:: Exercise details ::
What lines below include the word "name"? Copy each one.

:: Collected data ::

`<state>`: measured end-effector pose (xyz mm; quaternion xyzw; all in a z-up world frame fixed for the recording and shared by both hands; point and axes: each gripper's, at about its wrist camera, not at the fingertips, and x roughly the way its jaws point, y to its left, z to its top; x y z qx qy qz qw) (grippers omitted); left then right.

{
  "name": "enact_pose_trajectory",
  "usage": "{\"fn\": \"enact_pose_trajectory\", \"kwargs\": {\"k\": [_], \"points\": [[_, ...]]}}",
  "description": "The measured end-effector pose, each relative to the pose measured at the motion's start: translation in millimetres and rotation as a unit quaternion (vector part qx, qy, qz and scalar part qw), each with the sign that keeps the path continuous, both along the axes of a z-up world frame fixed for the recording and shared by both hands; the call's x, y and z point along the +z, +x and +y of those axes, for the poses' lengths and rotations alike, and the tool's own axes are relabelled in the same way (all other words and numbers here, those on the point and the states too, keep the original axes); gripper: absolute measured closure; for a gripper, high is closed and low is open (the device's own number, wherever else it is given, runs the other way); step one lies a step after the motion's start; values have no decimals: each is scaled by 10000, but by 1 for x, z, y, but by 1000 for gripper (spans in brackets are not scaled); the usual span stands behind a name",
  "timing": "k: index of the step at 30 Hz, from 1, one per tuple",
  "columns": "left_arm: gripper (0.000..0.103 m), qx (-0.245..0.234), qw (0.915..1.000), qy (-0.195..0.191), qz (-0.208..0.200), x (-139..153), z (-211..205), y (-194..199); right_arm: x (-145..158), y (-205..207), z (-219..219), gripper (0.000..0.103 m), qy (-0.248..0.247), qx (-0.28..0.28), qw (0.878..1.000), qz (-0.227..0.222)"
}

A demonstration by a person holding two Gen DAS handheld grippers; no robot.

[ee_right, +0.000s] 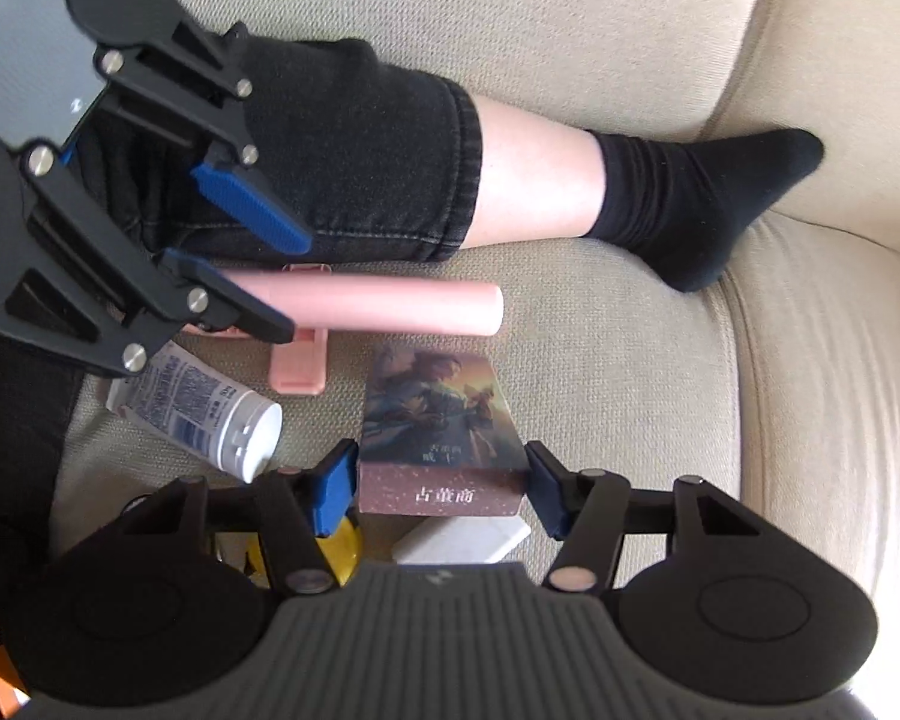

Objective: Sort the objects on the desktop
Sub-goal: 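Grasp the Vaseline tube with the left gripper while the right grasps the boxed card deck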

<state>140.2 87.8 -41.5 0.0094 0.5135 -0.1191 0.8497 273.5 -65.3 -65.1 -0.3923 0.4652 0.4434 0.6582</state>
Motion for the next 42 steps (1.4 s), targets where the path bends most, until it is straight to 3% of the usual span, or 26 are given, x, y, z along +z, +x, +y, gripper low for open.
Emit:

:: Finished exercise ::
  "name": "enact_pose_trajectory",
  "description": "The measured end-effector pose, each relative to the pose measured at the motion's start: translation in millimetres and rotation as a unit quaternion (vector part qx, qy, qz and scalar part qw), each with the sign that keeps the path continuous, both along the axes of a z-up world frame fixed for the recording and shared by both hands; the call's x, y and z point along the +z, +x and +y of those axes, for the poses' lengths and rotations alike, and the tool's own axes are relabelled in the same way (all other words and numbers here, those on the point and the states too, keep the original axes); gripper: absolute measured closure; for a gripper, high is closed and low is open (the device's own number, wherever else it is given, runs the other way); step one lies a step after the motion's start; values have no decimals: each is scaled by 10000, but by 1 for x, z, y, but by 1000 for gripper (spans in brackets are not scaled); the usual span stands behind a name",

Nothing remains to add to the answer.